■ EXERCISE GOAL: Please print the data again exactly as given.

(Collected data)
▬▬▬▬▬▬
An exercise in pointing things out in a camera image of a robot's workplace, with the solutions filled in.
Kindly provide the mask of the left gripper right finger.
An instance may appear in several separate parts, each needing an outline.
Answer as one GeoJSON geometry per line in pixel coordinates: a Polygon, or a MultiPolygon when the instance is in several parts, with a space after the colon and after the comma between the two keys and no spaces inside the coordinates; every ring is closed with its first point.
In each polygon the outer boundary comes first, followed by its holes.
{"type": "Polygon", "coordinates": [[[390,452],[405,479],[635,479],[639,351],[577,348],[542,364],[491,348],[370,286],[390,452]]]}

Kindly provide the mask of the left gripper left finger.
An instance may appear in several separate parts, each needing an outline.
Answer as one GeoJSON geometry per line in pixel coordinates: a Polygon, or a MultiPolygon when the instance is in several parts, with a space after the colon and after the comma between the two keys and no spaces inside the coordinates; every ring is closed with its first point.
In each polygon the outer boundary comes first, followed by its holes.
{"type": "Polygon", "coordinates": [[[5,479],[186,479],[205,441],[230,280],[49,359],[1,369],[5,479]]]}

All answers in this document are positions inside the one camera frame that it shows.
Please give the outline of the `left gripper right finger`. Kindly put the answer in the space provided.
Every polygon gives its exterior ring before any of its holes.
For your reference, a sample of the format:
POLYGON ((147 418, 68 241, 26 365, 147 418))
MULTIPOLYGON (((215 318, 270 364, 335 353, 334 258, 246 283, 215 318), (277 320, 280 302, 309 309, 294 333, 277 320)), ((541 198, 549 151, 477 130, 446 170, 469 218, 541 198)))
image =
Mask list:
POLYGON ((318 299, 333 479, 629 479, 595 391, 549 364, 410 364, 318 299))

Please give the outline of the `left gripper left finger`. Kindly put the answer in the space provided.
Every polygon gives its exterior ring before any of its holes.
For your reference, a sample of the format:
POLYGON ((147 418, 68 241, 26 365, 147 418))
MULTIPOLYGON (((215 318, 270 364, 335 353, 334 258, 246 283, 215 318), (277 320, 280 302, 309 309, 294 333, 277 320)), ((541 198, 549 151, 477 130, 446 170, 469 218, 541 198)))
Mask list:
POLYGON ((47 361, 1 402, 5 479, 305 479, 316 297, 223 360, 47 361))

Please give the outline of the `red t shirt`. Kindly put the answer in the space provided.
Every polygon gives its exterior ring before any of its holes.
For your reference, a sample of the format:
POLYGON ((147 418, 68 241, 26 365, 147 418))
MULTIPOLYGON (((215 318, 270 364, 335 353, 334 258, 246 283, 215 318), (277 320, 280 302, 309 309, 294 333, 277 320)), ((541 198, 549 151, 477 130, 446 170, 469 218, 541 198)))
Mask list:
▬▬▬▬▬▬
■ EXERCISE OUTPUT:
An exercise in pointing things out in a camera image of a robot's workplace, with the solutions filled in.
Kindly provide the mask of the left gripper right finger.
An instance may appear in several separate parts, each needing an outline.
Answer as one GeoJSON geometry per line in pixel coordinates: a Polygon, or a MultiPolygon when the instance is in several parts, with a space after the colon and after the comma between the two keys and no spaces inside the coordinates; every ring is closed with its first point.
In each polygon the outer boundary comes first, followed by its holes.
{"type": "Polygon", "coordinates": [[[390,452],[405,479],[635,479],[639,351],[577,348],[542,364],[491,348],[370,286],[390,452]]]}

Kindly provide the mask of the left gripper left finger.
An instance may appear in several separate parts, each needing an outline.
Answer as one GeoJSON geometry per line in pixel coordinates: a Polygon, or a MultiPolygon when the instance is in several parts, with a space after the colon and after the comma between the two keys and no spaces inside the coordinates; every ring is closed with its first point.
In each polygon the outer boundary comes first, followed by its holes.
{"type": "Polygon", "coordinates": [[[5,479],[186,479],[205,441],[230,280],[49,359],[1,369],[5,479]]]}

All answers in this document are positions inside the one camera frame that it shows.
Please give the outline of the `left gripper right finger`. Kindly put the answer in the space provided.
Every polygon gives its exterior ring before any of its holes.
For your reference, a sample of the format:
POLYGON ((147 418, 68 241, 26 365, 147 418))
MULTIPOLYGON (((215 318, 270 364, 335 353, 334 258, 246 283, 215 318), (277 320, 280 302, 309 309, 294 333, 277 320)), ((541 198, 549 151, 477 130, 446 170, 469 218, 541 198)))
image =
Mask list:
POLYGON ((318 299, 333 479, 629 479, 595 391, 549 364, 410 364, 318 299))

Please give the outline of the `left gripper left finger`. Kindly put the answer in the space provided.
Every polygon gives its exterior ring before any of its holes.
For your reference, a sample of the format:
POLYGON ((147 418, 68 241, 26 365, 147 418))
MULTIPOLYGON (((215 318, 270 364, 335 353, 334 258, 246 283, 215 318), (277 320, 280 302, 309 309, 294 333, 277 320)), ((541 198, 549 151, 477 130, 446 170, 469 218, 541 198)))
Mask list:
POLYGON ((47 361, 1 402, 5 479, 305 479, 316 297, 223 360, 47 361))

Please give the outline of the `red t shirt`. Kindly put the answer in the space provided.
Every polygon gives its exterior ring before any of its holes.
For your reference, a sample of the format:
POLYGON ((147 418, 68 241, 26 365, 147 418))
MULTIPOLYGON (((215 318, 270 364, 335 353, 334 258, 246 283, 215 318), (277 320, 280 302, 309 309, 294 333, 277 320)), ((541 198, 549 151, 477 130, 446 170, 469 218, 541 198)))
Mask list:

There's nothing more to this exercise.